:: Task details ::
Copy each line of the entries that contains the word "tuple".
*** Opening of Records shown ***
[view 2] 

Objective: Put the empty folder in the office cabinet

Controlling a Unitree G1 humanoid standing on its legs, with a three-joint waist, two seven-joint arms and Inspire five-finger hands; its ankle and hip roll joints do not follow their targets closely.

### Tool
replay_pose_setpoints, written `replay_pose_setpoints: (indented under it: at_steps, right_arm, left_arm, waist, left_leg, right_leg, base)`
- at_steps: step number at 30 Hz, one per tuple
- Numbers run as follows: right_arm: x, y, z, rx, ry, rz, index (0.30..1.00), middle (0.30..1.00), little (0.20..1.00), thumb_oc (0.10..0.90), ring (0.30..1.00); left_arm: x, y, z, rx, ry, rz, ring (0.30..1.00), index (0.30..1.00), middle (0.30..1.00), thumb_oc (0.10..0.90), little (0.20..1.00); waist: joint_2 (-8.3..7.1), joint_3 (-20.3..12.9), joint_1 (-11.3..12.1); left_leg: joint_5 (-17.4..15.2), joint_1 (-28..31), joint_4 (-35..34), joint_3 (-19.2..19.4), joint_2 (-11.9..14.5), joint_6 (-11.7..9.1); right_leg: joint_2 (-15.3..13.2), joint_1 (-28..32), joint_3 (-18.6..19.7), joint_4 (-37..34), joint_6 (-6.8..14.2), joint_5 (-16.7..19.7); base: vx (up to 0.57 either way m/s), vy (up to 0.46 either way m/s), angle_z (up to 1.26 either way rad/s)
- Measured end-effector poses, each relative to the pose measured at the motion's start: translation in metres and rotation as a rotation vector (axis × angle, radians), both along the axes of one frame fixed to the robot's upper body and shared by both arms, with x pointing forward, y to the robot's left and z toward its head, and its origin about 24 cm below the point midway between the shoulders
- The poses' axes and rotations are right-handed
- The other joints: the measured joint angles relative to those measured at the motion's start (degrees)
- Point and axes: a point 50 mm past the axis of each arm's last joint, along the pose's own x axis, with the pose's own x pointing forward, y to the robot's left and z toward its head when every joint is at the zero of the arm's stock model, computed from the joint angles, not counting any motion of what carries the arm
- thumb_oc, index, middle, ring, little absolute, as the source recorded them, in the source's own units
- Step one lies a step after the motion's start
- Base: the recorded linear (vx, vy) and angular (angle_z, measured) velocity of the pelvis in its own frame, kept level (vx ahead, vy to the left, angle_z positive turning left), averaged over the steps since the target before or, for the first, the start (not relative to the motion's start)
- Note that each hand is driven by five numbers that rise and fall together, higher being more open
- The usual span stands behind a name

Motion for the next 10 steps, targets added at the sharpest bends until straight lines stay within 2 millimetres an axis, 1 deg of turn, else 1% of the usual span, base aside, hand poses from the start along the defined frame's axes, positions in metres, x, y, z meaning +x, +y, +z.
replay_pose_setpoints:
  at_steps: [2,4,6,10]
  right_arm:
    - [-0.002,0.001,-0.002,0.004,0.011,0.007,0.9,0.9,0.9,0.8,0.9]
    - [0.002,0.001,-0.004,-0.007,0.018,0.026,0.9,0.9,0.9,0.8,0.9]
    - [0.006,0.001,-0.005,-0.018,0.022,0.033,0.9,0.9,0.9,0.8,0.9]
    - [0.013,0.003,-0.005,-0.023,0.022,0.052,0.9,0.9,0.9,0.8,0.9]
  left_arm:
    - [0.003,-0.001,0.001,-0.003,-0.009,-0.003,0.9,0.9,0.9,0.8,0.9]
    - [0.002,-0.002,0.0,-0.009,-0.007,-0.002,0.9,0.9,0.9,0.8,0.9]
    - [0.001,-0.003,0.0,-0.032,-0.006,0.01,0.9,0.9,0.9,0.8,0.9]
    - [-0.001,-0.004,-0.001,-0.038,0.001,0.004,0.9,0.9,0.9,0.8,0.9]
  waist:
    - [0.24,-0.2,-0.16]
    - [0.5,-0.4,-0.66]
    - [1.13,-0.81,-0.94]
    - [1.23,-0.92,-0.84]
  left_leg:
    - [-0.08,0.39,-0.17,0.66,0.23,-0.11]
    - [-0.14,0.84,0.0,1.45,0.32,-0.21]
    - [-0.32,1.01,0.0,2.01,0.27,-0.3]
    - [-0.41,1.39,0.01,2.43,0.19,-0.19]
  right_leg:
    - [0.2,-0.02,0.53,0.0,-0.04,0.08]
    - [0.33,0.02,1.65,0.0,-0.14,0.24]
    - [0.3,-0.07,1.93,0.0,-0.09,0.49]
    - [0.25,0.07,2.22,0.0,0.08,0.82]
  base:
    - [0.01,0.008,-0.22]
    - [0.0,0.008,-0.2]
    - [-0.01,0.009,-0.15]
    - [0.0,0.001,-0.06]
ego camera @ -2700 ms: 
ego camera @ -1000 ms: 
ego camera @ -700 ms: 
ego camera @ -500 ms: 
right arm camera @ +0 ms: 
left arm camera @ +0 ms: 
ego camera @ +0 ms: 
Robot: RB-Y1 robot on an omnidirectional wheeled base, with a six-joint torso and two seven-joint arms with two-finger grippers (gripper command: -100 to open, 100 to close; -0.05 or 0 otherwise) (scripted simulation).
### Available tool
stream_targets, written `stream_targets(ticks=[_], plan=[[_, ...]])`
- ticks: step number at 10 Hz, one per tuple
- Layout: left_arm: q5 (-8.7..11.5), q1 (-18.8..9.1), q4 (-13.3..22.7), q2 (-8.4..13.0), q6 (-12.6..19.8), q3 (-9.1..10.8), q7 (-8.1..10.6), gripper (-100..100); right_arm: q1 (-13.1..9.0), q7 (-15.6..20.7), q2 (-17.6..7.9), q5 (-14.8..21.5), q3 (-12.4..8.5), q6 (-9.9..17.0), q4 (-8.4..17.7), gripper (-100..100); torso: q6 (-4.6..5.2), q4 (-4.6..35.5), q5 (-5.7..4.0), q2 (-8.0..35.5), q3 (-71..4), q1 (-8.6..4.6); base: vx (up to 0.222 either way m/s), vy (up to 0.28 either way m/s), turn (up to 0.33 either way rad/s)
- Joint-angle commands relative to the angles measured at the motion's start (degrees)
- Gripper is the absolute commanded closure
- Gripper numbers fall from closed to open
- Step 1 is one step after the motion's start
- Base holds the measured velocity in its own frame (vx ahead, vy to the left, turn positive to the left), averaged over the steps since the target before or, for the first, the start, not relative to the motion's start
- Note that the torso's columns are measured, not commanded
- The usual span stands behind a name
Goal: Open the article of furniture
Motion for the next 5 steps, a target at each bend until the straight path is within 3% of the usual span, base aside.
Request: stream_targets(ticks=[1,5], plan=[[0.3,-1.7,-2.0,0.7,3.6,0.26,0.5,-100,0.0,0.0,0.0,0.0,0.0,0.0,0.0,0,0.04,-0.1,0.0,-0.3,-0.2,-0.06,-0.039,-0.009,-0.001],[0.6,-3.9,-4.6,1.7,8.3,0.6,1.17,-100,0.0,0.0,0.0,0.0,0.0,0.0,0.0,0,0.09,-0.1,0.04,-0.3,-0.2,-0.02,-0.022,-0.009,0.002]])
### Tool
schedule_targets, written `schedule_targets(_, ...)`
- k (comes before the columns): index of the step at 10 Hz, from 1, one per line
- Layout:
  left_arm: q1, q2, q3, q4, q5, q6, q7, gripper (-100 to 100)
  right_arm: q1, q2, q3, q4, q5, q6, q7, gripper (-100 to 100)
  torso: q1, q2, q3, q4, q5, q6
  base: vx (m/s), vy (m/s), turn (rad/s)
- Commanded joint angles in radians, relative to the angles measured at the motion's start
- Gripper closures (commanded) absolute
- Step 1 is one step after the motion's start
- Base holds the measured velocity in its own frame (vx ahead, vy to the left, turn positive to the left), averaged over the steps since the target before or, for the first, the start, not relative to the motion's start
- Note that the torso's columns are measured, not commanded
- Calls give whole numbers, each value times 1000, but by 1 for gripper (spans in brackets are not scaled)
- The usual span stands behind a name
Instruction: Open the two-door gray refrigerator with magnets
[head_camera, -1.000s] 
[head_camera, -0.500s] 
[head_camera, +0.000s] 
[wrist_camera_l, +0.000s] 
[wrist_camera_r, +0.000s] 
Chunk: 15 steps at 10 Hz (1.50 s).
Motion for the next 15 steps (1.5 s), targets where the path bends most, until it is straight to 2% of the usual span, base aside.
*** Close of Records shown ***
:: Task response ::
- at_steps: step number at 30 Hz, one per tuple
- ticks: step number at 10 Hz, one per tuple

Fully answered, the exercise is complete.